DATA:

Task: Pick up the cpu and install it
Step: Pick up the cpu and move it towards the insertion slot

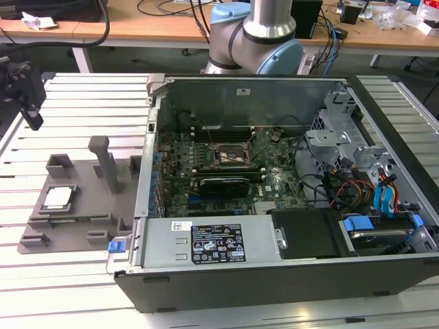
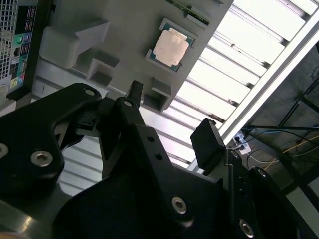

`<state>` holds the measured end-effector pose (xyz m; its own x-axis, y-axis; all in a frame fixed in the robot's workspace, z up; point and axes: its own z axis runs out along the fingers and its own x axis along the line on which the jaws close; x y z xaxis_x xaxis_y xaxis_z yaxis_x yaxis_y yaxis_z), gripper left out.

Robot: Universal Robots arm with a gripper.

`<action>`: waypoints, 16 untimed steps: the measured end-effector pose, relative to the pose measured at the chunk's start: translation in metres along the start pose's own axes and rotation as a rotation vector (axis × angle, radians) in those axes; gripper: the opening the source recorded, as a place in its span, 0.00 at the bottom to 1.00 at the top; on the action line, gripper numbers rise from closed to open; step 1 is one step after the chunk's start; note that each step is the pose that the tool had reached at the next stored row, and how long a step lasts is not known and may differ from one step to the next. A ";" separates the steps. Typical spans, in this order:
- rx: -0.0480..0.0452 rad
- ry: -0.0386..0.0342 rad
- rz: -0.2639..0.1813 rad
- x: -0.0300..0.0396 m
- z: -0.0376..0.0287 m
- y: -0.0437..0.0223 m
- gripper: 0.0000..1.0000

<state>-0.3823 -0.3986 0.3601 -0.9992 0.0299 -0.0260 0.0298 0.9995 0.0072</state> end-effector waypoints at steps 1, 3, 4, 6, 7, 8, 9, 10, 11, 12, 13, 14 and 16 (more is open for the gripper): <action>0.0000 0.0000 0.000 0.0000 0.0005 0.0000 0.66; 0.0000 0.0001 0.000 0.0001 0.0023 0.0000 0.66; 0.0000 0.0001 0.000 0.0001 0.0029 0.0000 0.66; 0.0000 0.0001 0.000 0.0001 0.0045 0.0000 0.66; 0.0000 0.0000 0.000 0.0002 0.0053 0.0000 0.66; 0.0001 0.0001 0.000 0.0002 0.0070 -0.0001 0.66; 0.0000 0.0001 0.000 0.0002 0.0075 -0.0001 0.66; 0.0000 0.0000 0.000 0.0002 0.0081 0.0000 0.66; 0.0000 0.0001 0.000 0.0003 0.0093 -0.0001 0.66; 0.0000 0.0000 0.000 0.0003 0.0103 -0.0001 0.66; 0.0001 0.0000 0.000 0.0003 0.0122 -0.0001 0.66; 0.0000 0.0000 0.000 0.0004 0.0133 -0.0001 0.66; 0.0000 0.0001 0.000 0.0004 0.0154 -0.0001 0.66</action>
<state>-0.3823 -0.3986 0.3448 -0.9992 0.0299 -0.0259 0.0298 0.9995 0.0072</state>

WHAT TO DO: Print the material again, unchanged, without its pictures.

FINISHED TASK:
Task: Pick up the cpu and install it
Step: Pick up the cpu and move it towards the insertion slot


`<state>` holds the measured end-effector pose (xyz m; its own x-axis, y-axis; all in a frame fixed in the robot's workspace, z up; point and axes: its own z axis runs out along the fingers and its own x axis along the line on which the jaws close; x y z xaxis_x xaxis_y xaxis_z yaxis_x yaxis_y yaxis_z), gripper left out.

Robot: Universal Robots arm with a gripper.

`<action>`: waypoints, 16 untimed steps: the measured end-effector pose, relative to the pose measured at the chunk's start: translation in metres along the start pose's own axes and rotation as a rotation vector (axis × angle, radians) in those axes; gripper: the opening the source recorded, as a place in its span, 0.00 at the bottom to 1.00 at the top; on the action line, gripper numbers rise from closed to open; step 1 is one step after the chunk's start; note that each step is the pose that the tool had reached at the next stored row, and how long a step lasts is not known and may differ from one step to the next. A ";" separates the steps. Typical spans, in this order:
- rx: -0.0480..0.0452 rad
- ry: -0.0386..0.0342 rad
- rz: -0.2639..0.1813 rad
- x: -0.0300..0.0396 m
- z: -0.0376..0.0287 m
- y: -0.0437..0.0223 m
- gripper: 0.0000..1.0000

<state>-0.3823 -0.3986 0.3601 -0.9992 0.0299 -0.0260 0.0298 0.9995 0.0072</state> end-effector waypoints at steps 1, 3, 4, 6, 7, 8, 9, 10, 11, 12, 13, 14 and 16 (more is open for the gripper): <action>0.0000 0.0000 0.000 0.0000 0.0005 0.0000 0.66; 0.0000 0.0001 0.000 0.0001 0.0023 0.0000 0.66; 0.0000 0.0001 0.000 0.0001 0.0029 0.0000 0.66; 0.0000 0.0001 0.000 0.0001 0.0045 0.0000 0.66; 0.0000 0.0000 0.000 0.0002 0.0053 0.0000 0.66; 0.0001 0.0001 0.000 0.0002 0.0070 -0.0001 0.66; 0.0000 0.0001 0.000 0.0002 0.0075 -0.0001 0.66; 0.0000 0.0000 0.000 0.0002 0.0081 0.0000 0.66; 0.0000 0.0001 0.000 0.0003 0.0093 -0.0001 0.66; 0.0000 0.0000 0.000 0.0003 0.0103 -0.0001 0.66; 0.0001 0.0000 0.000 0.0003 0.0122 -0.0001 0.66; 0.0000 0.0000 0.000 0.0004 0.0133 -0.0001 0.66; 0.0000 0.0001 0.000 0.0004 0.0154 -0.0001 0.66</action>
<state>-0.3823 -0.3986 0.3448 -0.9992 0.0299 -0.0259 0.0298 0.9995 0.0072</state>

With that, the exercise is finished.